Monday, October 27, 2014

Rachel O'Neill & Pip Adam

All the Cunning Stunts (2010-11) Detail.
A while back, in Courtenay Place Wellington, All the Cunning Stunts installed a series of frames that made me smile. Juxtaposed with the Reading Cinemas complex, it provided me with a short film experience as I walked by, pausing often.


All the Cunning Stunts (2010-11) Detail.
I love it that at home we can now watch films at our own pace, pause on individual images, replay sequences. It's like turning the pages of a book. And at the All The Cunning Stunts installation, instead of clicking on my computer I 'walked' what felt like an experimental film. With drama. Read text that felt like poems. Reflected on the ideas. Delighted in this elegant manifestation of media convergence, complete with reference to the Topp Twins (remember The Topp Twins: Untouchable Girls?)

All the Cunning Stunts (2010-11) Installation view.

So imagine my delight when Pip Adam suggested that she interview Rachel O'Neill, who happens to be one of The Cunning Stunts. 

I long for more public discussion between women about the ideas that inform their work as filmmakers, artists and writers. In film, I want conversations that go beyond the difficulties of ‘getting work’ as a writer or director, of raising finance. Conversations that go beyond production stories and stories designed to attract an audience. I want conversations like this one that Pip Adam initiated with Rachel O’Neill. Unedited conversations that engage me, with hesitations and uncertainties among the insights.
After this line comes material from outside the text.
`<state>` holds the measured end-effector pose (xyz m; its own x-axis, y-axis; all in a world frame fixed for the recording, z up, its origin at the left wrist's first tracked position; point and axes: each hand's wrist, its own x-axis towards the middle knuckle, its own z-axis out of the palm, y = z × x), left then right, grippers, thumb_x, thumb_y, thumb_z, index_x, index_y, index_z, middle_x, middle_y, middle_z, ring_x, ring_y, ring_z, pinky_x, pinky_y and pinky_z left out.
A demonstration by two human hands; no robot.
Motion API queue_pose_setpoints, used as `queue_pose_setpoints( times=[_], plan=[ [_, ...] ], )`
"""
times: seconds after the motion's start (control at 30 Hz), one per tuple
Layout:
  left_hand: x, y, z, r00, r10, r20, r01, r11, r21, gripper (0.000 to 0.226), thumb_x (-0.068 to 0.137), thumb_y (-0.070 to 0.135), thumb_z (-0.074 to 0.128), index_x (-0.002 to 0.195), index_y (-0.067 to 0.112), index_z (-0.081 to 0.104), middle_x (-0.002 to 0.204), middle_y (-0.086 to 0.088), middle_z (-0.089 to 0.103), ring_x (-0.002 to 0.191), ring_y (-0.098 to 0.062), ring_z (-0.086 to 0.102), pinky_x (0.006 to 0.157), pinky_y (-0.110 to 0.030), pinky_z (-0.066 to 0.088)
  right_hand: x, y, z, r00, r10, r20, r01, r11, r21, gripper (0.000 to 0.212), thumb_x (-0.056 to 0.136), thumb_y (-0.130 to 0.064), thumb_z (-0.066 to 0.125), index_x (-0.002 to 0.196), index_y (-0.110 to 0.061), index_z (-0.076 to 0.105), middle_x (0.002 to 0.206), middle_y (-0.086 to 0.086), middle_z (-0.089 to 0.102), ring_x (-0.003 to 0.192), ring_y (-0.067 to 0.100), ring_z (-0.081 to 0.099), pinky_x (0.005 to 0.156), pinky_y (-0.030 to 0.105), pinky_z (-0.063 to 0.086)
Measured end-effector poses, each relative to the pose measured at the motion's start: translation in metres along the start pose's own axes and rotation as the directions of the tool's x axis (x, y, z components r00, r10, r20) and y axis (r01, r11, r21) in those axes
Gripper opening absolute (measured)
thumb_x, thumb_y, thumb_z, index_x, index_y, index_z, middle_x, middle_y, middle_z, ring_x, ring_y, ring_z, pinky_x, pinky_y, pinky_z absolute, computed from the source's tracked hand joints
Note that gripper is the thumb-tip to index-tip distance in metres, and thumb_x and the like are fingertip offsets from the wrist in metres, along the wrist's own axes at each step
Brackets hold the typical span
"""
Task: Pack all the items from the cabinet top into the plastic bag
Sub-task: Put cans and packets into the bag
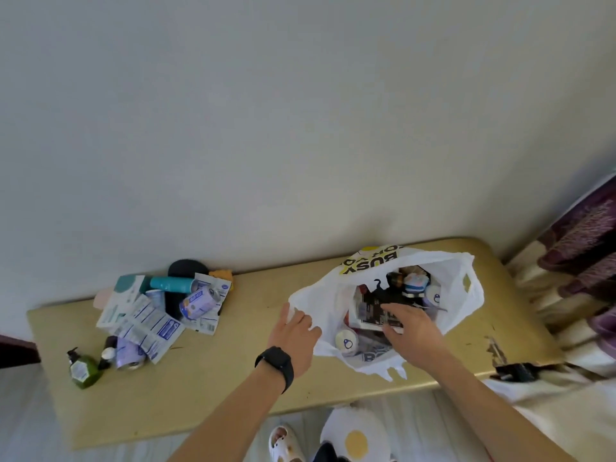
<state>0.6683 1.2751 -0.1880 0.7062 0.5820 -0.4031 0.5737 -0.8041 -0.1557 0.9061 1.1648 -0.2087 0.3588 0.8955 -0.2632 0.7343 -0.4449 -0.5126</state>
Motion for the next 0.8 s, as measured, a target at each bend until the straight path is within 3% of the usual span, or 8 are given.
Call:
queue_pose_setpoints(
  times=[0.1, 0.2, 0.3, 0.43, 0.53, 0.67, 0.8],
  plan=[
    [-0.017, 0.007, 0.016, 0.983, -0.085, -0.16, 0.053, 0.979, -0.195, 0.044, 0.086, 0.028, 0.058, 0.13, 0.031, 0.055, 0.144, -0.001, 0.047, 0.14, -0.025, 0.034, 0.116, -0.055, 0.014, -0.023, -0.003, -0.01, 0.99, -0.057, -0.127, 0.071, 0.992, 0.103, 0.042, 0.094, -0.029, 0.061, 0.136, -0.025, 0.058, 0.137, -0.007, 0.058, 0.13, 0.015, 0.048, 0.104, 0.026, 0.038],
    [-0.046, 0.017, 0.034, 0.913, -0.289, -0.288, 0.159, 0.903, -0.4, 0.056, 0.074, 0.027, 0.068, 0.128, 0.032, 0.056, 0.14, 0.001, 0.052, 0.131, -0.022, 0.045, 0.107, -0.052, 0.037, -0.053, -0.02, -0.005, 0.937, -0.17, -0.306, 0.236, 0.953, 0.193, 0.035, 0.089, -0.017, 0.069, 0.123, -0.023, 0.067, 0.122, -0.01, 0.064, 0.117, 0.011, 0.057, 0.096, 0.024, 0.048],
    [-0.081, 0.02, 0.059, 0.871, -0.486, -0.073, 0.367, 0.742, -0.562, 0.056, 0.087, 0.029, 0.058, 0.141, 0.029, 0.045, 0.151, 0.001, 0.039, 0.137, -0.022, 0.037, 0.113, -0.044, 0.028, -0.077, -0.042, 0.023, 0.89, -0.311, -0.335, 0.386, 0.903, 0.188, 0.031, 0.086, -0.012, 0.072, 0.115, -0.02, 0.072, 0.119, -0.009, 0.067, 0.113, 0.01, 0.06, 0.093, 0.024, 0.051],
    [-0.121, 0.012, 0.107, 0.829, -0.499, 0.251, 0.54, 0.603, -0.586, 0.058, 0.093, 0.033, 0.047, 0.148, 0.03, 0.032, 0.158, 0.001, 0.025, 0.144, -0.021, 0.024, 0.117, -0.039, 0.017, -0.099, -0.068, 0.082, 0.899, -0.42, -0.127, 0.436, 0.887, 0.154, 0.027, 0.086, -0.02, 0.069, 0.112, -0.025, 0.073, 0.121, -0.009, 0.067, 0.114, 0.011, 0.059, 0.094, 0.03, 0.053],
    [-0.141, -0.007, 0.142, 0.789, -0.461, 0.406, 0.612, 0.537, -0.58, 0.055, 0.095, 0.032, 0.045, 0.149, 0.029, 0.031, 0.16, -0.001, 0.023, 0.146, -0.022, 0.021, 0.117, -0.04, 0.017, -0.11, -0.094, 0.119, 0.9, -0.431, 0.066, 0.421, 0.899, 0.122, 0.032, 0.09, -0.035, 0.052, 0.115, -0.029, 0.071, 0.127, -0.011, 0.063, 0.121, 0.01, 0.054, 0.092, 0.032, 0.055],
    [-0.157, -0.051, 0.181, 0.734, -0.425, 0.529, 0.679, 0.47, -0.565, 0.058, 0.096, 0.034, 0.045, 0.151, 0.028, 0.028, 0.162, -0.003, 0.018, 0.147, -0.025, 0.019, 0.118, -0.043, 0.017, -0.095, -0.136, 0.157, 0.831, -0.365, 0.42, 0.403, 0.915, -0.003, 0.042, 0.097, -0.035, 0.043, 0.138, -0.033, 0.053, 0.149, -0.015, 0.042, 0.14, 0.009, 0.031, 0.111, 0.024, 0.033],
    [-0.161, -0.104, 0.216, 0.727, -0.422, 0.542, 0.687, 0.461, -0.562, 0.064, 0.097, 0.04, 0.045, 0.153, 0.029, 0.018, 0.163, -0.004, 0.011, 0.148, -0.027, 0.015, 0.119, -0.047, 0.016, -0.048, -0.192, 0.188, 0.779, -0.326, 0.535, 0.448, 0.887, -0.112, 0.045, 0.1, -0.034, 0.043, 0.145, -0.036, 0.041, 0.156, -0.012, 0.033, 0.144, 0.013, 0.024, 0.114, 0.027, 0.03]
  ],
)
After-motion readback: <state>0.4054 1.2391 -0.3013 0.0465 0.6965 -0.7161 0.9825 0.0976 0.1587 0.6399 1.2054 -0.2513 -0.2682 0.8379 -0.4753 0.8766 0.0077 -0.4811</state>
Without soundbites. Bechdel Test(!) conversations, to help me learn about directors who arrive at feature filmmaking from multiple-medium practices and diverse collaborations. Who fearlessly experiment. Who may illuminate issues around media convergence. Many thanks, Pip and Rachel.

Pip Adam–

Rachel O’Neill is an artist, writer, filmmaker and occasional editor living in Paekakariki on the Kapiti Coast, New Zealand. You can read more about her here.
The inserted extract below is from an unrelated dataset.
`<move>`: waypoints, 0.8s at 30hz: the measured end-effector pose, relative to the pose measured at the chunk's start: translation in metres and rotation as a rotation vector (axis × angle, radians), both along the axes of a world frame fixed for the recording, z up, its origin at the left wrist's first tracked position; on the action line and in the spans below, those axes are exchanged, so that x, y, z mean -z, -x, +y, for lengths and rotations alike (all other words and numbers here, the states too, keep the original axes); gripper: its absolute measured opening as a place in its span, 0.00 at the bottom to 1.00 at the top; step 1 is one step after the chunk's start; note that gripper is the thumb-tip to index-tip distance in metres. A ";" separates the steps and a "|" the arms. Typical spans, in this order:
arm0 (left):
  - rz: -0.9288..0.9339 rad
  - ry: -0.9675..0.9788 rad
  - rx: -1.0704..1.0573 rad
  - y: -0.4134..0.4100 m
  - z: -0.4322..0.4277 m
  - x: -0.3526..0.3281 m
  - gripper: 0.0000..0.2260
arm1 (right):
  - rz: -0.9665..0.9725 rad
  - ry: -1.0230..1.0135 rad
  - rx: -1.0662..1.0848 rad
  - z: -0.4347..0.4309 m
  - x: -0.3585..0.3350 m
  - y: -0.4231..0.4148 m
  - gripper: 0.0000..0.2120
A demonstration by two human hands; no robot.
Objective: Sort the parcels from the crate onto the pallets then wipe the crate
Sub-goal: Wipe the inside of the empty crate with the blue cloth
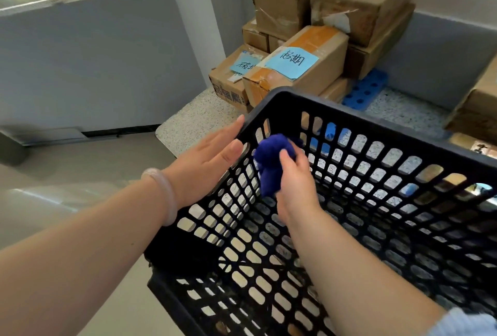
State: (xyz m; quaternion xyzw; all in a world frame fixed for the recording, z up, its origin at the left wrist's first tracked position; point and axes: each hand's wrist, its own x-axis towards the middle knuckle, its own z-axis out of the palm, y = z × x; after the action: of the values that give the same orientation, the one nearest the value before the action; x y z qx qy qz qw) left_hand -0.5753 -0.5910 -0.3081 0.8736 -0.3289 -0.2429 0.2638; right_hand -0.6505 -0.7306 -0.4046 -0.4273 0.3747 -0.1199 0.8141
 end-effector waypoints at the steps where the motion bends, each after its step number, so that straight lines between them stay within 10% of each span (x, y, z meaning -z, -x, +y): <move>1: 0.002 0.000 0.002 0.000 -0.001 0.000 0.35 | 0.015 0.068 -0.025 0.003 0.003 -0.008 0.10; 9: 0.003 -0.013 0.002 0.003 -0.002 -0.004 0.36 | 0.159 0.248 -0.016 0.012 0.045 -0.021 0.19; 14: -0.005 -0.030 0.005 0.003 -0.002 -0.005 0.37 | 0.258 0.022 -0.031 0.004 0.035 -0.019 0.16; 24: 0.065 0.071 -0.021 0.001 -0.003 -0.002 0.35 | -0.065 0.299 -0.173 0.060 -0.022 0.030 0.08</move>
State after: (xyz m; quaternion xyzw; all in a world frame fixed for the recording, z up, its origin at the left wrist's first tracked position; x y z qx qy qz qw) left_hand -0.5764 -0.5943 -0.3057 0.8588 -0.3192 -0.2566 0.3076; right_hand -0.6804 -0.6704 -0.3829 -0.5701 0.2882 -0.1176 0.7604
Rachel is a graduate of Elam School of Fine Arts, Auckland University and the International Institute of Modern Letters, Victoria University of Wellington and I’ve come across Rachel’s work in a variety of places and forms. Her debut poetry collection One Human in Height was published by Hue & Cry Press in October 2013. She is also a card-carrying member of All the Cunning Stunts, with fellow artists Liz Allan, Clare Noonan, and Marnie Slater.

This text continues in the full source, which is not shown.